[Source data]

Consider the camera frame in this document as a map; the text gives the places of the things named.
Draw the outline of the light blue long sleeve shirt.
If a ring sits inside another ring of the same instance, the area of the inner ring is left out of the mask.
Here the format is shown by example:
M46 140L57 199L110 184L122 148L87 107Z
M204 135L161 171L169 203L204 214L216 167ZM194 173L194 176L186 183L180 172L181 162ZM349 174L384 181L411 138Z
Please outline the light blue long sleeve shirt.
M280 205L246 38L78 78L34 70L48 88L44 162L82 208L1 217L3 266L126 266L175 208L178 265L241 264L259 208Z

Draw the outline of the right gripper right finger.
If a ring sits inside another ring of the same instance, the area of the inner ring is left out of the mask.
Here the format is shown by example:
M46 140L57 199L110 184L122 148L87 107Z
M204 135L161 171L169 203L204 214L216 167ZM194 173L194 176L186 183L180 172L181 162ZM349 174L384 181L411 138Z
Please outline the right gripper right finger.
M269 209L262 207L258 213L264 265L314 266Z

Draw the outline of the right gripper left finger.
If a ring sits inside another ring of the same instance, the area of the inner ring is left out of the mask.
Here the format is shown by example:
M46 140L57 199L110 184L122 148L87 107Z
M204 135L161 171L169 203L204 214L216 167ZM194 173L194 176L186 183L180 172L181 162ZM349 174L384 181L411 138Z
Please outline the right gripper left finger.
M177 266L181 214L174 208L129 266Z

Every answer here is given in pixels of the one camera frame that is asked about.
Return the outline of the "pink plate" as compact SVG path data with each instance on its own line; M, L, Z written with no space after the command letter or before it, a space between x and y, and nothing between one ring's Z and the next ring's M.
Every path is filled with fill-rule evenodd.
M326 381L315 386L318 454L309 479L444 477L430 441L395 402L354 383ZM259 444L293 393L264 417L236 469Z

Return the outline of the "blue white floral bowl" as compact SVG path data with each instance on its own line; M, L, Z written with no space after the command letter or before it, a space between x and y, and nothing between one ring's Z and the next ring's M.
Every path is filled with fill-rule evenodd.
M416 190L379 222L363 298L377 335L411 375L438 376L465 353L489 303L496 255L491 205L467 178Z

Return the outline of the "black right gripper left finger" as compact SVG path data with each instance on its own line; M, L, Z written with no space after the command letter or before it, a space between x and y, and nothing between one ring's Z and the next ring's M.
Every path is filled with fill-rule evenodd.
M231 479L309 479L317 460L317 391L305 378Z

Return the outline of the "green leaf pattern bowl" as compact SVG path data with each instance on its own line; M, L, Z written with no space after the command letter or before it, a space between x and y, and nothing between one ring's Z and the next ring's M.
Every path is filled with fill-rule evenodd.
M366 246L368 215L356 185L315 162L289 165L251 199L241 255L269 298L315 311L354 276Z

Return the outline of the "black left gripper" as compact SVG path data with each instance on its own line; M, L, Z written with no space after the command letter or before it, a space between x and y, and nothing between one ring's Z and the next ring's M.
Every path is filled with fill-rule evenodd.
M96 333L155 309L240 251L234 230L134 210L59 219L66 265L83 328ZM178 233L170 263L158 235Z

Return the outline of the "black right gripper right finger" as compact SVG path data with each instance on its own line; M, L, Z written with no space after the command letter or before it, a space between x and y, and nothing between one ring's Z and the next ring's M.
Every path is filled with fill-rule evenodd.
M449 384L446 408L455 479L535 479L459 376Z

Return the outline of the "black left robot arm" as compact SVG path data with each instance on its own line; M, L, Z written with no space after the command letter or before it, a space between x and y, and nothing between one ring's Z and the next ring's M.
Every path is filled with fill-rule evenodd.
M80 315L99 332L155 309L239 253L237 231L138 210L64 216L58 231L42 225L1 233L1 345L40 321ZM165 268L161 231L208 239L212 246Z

- INSTRUCTIONS FOR THE TASK -
Would you please print every record exactly as written?

- ANSWER FOR THIS EXERCISE -
Consider the camera frame in this document as a map; the text gives the places of the things named.
Draw the outline of the light blue long sleeve shirt.
If a ring sits inside another ring of the same instance, the area of the inner ring is left out of the mask.
Here the format is shown by example:
M46 140L57 199L110 184L122 148L87 107Z
M204 135L161 171L169 203L204 214L216 167ZM194 173L194 176L186 183L180 172L181 162ZM349 174L384 181L411 138Z
Please outline the light blue long sleeve shirt.
M280 205L246 38L78 78L34 70L48 88L44 162L82 208L1 217L3 266L126 266L175 208L178 265L241 264L259 208Z

Draw the outline of the right gripper right finger.
If a ring sits inside another ring of the same instance, the area of the inner ring is left out of the mask.
Here the format is shown by example:
M46 140L57 199L110 184L122 148L87 107Z
M204 135L161 171L169 203L204 214L216 167ZM194 173L194 176L186 183L180 172L181 162ZM349 174L384 181L411 138Z
Please outline the right gripper right finger.
M269 209L262 207L258 213L264 265L314 266Z

Draw the outline of the right gripper left finger.
If a ring sits inside another ring of the same instance, the area of the inner ring is left out of the mask.
Here the format is shown by example:
M46 140L57 199L110 184L122 148L87 107Z
M204 135L161 171L169 203L204 214L216 167ZM194 173L194 176L186 183L180 172L181 162ZM349 174L384 181L411 138Z
Please outline the right gripper left finger.
M177 266L181 214L174 208L129 266Z

Every answer here is given in pixels of the one camera frame that is asked about.
Return the outline of the "pink plate" as compact SVG path data with each instance on its own line; M, L, Z written with no space after the command letter or before it, a space between x and y, and nothing between one ring's Z and the next ring's M.
Every path is filled with fill-rule evenodd.
M326 381L315 386L318 454L309 479L444 477L430 441L395 402L354 383ZM259 444L293 393L264 417L236 469Z

Return the outline of the "blue white floral bowl" as compact SVG path data with each instance on its own line; M, L, Z written with no space after the command letter or before it, a space between x and y, and nothing between one ring's Z and the next ring's M.
Every path is filled with fill-rule evenodd.
M416 190L379 222L363 298L377 335L411 375L438 376L465 353L489 303L496 255L491 205L467 178Z

Return the outline of the "black right gripper left finger" as compact SVG path data with each instance on its own line; M, L, Z written with no space after the command letter or before it, a space between x and y, and nothing between one ring's Z and the next ring's M.
Every path is filled with fill-rule evenodd.
M231 479L309 479L317 460L317 391L305 378Z

Return the outline of the "green leaf pattern bowl" as compact SVG path data with each instance on its own line; M, L, Z written with no space after the command letter or before it, a space between x and y, and nothing between one ring's Z and the next ring's M.
Every path is filled with fill-rule evenodd.
M366 246L368 215L356 185L315 162L289 165L251 199L241 255L269 298L315 311L354 276Z

Return the outline of the "black left gripper" as compact SVG path data with each instance on its own line; M, L, Z written with no space after the command letter or before it, a space between x and y, and nothing between one ring's Z and the next ring's M.
Every path is filled with fill-rule evenodd.
M96 333L155 309L240 251L234 230L134 210L59 219L66 265L83 328ZM178 233L170 263L158 235Z

Return the outline of the "black right gripper right finger" as compact SVG path data with each instance on its own line; M, L, Z written with no space after the command letter or before it, a space between x and y, and nothing between one ring's Z and the next ring's M.
Every path is filled with fill-rule evenodd.
M449 384L446 408L455 479L535 479L459 376Z

Return the outline of the "black left robot arm" as compact SVG path data with each instance on its own line; M, L, Z written with no space after the command letter or before it, a space between x and y, and nothing between one ring's Z and the next ring's M.
Every path is filled with fill-rule evenodd.
M80 315L99 332L155 309L239 253L237 231L138 210L64 216L58 231L42 225L1 233L1 345L40 321ZM165 268L161 231L208 239L212 246Z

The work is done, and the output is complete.